A novel as a nightmare. A novel as NSA watchdogs. A novel as tin soldiers following. A novel as the perpetual war.
“Surviving Does Not Absolve You From The Sins Of Living”- Bronis
Dark Satellites, WT Paterson’s first novel, paints a picture of a world. A strange yet familiar world. A world with elephants that are not quite elephants and satellites that aren’t quite satellites. The mere act of living in this world is warped and nightmarish and the human mind lay broken in the ruin of it. Populations are distorted by fear and paranoia. War is everywhere.
There is no war zone when the satellites can access your thoughts. The dark satellites are out to get you. Manipulate you. Distort you. Bend your mind to their will and laugh at your inability to cope with the strain like elephants with glowing eyes. Death is the only cure. The euphoria of the kill outweighs all. Destroy the dancing silhouettes.
There exists a man-made island built of high walls in the shape of a seven point star. People so shattered by the horror of the death all around them, fling their bodies off the walls and into the ocean.
Walls cannot protect you from your own mind. Death and war is maddening.
The novel as a whole is a fluid and poetic, dark atmosphere. Lynchian and prophetic of perhaps our own future.

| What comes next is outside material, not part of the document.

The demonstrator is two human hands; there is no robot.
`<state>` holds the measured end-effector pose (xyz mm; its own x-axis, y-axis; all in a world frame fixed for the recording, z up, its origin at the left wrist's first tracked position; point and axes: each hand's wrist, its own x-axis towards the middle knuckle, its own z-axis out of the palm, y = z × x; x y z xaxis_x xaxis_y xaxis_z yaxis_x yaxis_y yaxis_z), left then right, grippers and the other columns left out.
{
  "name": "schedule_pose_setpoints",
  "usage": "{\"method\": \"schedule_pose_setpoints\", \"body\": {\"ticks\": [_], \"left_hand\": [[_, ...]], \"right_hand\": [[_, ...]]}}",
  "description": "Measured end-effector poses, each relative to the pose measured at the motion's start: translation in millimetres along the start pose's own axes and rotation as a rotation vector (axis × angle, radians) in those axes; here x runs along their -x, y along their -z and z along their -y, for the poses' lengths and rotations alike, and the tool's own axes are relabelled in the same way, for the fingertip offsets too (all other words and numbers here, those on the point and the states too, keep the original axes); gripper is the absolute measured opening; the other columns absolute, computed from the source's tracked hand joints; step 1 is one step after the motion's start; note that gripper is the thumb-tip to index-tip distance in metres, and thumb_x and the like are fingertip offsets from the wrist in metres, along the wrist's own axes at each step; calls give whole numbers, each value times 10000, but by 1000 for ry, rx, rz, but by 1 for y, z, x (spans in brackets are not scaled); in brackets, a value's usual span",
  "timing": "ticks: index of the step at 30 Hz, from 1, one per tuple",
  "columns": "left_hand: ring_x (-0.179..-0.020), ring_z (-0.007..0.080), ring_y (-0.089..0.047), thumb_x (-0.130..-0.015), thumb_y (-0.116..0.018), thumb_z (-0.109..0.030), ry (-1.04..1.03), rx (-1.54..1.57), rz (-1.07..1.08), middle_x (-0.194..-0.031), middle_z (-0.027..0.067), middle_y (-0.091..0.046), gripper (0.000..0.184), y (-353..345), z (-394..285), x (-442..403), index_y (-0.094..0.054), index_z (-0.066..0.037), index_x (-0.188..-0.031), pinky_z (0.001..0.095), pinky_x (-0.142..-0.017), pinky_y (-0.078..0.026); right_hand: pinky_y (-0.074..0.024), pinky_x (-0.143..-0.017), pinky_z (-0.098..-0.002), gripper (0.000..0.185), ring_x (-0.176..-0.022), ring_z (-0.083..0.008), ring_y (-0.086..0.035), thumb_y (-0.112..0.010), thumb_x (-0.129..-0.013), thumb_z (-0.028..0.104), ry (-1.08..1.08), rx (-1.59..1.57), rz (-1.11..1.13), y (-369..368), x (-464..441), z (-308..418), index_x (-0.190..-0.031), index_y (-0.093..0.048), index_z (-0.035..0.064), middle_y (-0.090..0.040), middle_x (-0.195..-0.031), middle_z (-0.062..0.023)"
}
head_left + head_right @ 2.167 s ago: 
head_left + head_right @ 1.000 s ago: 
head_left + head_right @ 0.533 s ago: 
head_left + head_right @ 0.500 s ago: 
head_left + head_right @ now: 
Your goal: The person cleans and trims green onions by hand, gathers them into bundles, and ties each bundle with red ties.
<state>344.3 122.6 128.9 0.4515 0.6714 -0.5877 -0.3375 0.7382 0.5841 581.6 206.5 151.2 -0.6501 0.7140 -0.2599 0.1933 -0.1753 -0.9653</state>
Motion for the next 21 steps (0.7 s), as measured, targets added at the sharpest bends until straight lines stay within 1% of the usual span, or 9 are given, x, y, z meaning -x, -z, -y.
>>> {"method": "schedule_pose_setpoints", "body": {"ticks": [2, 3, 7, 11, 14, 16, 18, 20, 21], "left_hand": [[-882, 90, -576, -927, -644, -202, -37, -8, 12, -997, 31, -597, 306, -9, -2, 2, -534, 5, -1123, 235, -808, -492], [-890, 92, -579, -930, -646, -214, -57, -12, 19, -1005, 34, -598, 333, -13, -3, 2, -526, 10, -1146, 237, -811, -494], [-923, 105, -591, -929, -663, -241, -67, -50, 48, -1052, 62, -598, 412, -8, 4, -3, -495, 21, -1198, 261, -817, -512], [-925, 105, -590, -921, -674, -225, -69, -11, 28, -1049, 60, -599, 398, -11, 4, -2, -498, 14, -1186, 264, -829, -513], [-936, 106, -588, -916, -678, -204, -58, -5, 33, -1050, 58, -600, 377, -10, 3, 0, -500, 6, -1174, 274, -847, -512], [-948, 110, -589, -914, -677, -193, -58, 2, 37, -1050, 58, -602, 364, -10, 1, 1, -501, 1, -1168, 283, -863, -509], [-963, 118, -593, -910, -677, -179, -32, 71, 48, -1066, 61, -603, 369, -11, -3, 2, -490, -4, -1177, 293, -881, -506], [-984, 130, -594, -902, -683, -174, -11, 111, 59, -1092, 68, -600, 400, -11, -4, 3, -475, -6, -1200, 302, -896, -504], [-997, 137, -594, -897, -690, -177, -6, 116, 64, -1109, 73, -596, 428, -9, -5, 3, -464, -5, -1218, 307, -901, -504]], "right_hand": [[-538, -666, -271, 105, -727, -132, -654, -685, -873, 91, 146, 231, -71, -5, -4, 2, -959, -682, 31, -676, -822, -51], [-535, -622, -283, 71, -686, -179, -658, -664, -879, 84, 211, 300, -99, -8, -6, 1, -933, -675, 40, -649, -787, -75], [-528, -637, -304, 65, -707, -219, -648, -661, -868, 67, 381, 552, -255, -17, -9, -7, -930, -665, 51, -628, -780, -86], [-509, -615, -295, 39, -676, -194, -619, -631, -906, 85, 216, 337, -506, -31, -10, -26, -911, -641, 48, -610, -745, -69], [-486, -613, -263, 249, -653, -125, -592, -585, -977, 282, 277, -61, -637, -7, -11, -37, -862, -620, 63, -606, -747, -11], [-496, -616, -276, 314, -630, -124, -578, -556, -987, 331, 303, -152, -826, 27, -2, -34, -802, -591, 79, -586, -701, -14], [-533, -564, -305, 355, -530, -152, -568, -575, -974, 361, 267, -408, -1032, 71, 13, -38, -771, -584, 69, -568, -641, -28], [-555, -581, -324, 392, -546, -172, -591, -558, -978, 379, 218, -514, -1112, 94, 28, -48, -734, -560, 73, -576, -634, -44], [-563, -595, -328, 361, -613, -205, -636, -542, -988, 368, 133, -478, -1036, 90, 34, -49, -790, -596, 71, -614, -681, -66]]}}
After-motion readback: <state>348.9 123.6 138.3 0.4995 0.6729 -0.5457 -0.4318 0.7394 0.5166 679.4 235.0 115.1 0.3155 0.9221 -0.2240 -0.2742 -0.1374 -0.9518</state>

Paterson presents us with a non-linear narrative that follows ubermensch-soldier, Poe– a man fighting the satellites. A man without fear. A who loves battle. Sometimes coming off as a walking masculinity complex, Poe exemplifies the psyche of a man not just in love with war, but broken by it:
“feeling a man die in his hands and then feeling the soft body of the young girl in front of him made him unusually complete.”
This novel pulls no punches. WT Paterson lays all forms of horror out in this gripping sci-fi fantasy, whether it be the shocking images of children dead or the carnival like sex atmosphere of the island.
I saw the book as an allegory of a post-9/11 world. It highlights the ways we sacrifice our lives and freedoms to protect against fear. How we let technology intrude our daily lives and let those who would exploit our fears manipulate it. This book may be a sci-fi fantasy, but it is deeply entrenched in reality. It provokes deep thought and reflection. I highly recommend checking it out, even if you aren’t typically into this genre (I wasn’t before reading it).